**What you need to do**
Every line with the string "translucent" must be copied from the entries below.

────

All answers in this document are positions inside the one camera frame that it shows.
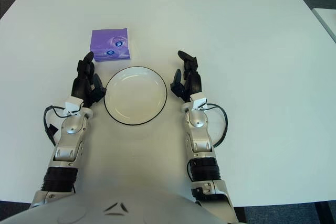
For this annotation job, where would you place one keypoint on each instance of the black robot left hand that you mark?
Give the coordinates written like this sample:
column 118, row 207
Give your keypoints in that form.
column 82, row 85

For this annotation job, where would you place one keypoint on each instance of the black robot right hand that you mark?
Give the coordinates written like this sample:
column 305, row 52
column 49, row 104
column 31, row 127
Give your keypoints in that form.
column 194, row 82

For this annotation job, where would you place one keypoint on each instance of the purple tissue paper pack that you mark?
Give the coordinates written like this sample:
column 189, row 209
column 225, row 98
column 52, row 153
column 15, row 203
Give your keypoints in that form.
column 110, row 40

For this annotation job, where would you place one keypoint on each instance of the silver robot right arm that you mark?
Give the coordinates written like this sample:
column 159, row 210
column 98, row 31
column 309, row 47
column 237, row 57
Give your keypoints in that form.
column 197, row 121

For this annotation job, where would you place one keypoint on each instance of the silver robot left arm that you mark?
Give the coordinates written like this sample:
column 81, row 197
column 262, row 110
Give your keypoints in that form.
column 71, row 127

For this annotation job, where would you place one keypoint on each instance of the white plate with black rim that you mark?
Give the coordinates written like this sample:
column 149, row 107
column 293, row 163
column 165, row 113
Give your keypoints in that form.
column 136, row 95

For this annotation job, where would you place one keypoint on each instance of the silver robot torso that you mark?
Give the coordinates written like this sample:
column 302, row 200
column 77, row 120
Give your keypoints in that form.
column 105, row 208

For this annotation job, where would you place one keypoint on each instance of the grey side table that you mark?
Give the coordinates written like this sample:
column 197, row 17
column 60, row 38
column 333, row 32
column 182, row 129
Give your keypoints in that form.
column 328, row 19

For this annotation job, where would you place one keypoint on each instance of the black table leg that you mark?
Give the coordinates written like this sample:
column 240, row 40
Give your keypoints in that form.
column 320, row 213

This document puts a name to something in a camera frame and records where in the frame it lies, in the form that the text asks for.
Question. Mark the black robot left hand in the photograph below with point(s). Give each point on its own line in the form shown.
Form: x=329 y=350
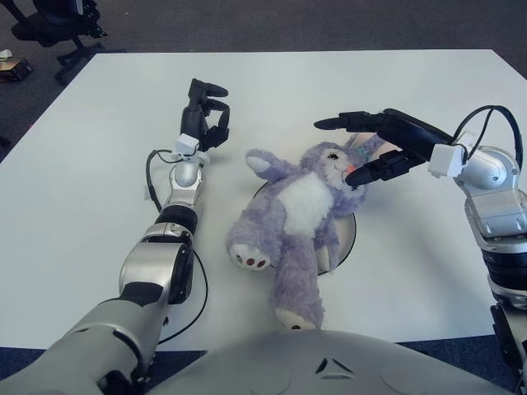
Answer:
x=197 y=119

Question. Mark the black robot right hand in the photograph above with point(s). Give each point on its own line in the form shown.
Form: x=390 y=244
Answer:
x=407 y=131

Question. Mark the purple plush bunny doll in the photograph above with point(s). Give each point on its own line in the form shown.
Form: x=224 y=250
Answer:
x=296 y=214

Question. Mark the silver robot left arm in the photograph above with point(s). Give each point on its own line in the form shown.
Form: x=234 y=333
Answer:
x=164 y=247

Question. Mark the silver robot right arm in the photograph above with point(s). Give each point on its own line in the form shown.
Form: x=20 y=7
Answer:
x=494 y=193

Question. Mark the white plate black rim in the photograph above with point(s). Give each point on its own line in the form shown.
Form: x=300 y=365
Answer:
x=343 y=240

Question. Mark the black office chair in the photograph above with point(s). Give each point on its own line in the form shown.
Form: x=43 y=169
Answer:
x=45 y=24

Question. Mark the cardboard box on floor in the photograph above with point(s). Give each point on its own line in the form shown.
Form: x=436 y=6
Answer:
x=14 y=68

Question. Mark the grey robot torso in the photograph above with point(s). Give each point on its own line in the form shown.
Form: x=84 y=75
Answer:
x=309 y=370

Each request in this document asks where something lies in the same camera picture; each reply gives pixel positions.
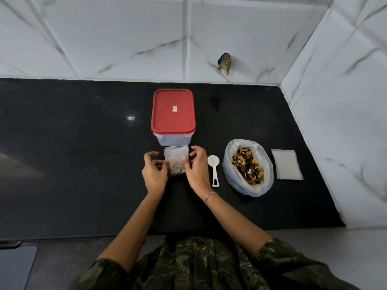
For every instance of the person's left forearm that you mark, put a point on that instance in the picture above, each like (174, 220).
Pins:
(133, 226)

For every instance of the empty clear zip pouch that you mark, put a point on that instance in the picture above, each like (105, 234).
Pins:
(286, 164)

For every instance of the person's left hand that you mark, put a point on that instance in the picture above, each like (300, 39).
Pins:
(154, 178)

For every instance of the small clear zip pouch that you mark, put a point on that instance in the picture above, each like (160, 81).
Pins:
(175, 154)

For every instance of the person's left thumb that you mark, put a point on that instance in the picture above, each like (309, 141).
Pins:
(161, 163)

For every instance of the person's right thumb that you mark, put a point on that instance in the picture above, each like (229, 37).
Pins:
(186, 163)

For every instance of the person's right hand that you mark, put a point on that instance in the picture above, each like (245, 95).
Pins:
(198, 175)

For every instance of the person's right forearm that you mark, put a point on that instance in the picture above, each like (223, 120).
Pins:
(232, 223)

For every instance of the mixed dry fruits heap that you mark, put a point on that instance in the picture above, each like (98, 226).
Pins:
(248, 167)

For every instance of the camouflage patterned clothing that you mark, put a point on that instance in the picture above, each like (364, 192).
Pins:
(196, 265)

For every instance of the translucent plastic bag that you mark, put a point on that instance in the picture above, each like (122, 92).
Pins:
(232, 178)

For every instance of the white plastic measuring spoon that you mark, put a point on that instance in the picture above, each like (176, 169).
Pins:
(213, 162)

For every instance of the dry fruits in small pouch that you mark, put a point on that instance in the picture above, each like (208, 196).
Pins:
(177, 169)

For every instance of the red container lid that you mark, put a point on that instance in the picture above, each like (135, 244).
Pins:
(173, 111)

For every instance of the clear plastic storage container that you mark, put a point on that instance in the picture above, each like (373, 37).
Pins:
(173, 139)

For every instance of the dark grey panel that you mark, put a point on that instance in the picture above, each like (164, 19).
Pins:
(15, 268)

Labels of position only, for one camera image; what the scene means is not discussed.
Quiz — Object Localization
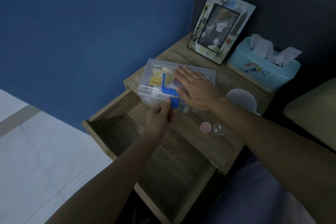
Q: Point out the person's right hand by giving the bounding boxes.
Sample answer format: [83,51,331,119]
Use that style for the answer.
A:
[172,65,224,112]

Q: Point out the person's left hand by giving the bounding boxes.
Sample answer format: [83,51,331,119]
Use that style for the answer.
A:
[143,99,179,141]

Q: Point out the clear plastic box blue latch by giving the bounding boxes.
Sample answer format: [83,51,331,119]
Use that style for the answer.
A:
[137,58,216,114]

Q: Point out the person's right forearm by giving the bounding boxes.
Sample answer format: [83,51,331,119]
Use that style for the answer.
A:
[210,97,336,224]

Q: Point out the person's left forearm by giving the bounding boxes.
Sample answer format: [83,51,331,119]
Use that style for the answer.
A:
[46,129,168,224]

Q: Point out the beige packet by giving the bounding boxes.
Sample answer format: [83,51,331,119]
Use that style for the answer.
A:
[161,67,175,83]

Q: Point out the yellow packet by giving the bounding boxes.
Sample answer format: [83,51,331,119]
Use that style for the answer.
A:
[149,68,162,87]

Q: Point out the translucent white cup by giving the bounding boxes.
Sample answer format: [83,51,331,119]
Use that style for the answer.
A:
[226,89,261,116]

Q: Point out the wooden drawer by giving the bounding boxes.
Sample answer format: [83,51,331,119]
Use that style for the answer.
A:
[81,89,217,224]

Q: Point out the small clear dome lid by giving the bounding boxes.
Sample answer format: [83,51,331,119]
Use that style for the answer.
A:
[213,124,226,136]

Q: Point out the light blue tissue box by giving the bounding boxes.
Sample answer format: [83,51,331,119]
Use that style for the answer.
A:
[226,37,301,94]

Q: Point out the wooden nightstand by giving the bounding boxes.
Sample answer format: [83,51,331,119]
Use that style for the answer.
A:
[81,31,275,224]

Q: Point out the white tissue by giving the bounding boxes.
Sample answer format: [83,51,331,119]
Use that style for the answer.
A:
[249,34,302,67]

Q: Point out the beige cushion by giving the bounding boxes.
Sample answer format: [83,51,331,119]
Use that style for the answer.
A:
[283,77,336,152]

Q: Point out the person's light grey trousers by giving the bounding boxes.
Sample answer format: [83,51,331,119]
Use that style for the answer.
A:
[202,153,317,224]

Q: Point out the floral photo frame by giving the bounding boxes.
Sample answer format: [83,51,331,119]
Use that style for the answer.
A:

────

**Exercise answer**
For every instance of the translucent plastic bag that you mark, put a point on that instance in the picture above, each like (122, 92).
Q: Point out the translucent white cup by giving the bounding boxes.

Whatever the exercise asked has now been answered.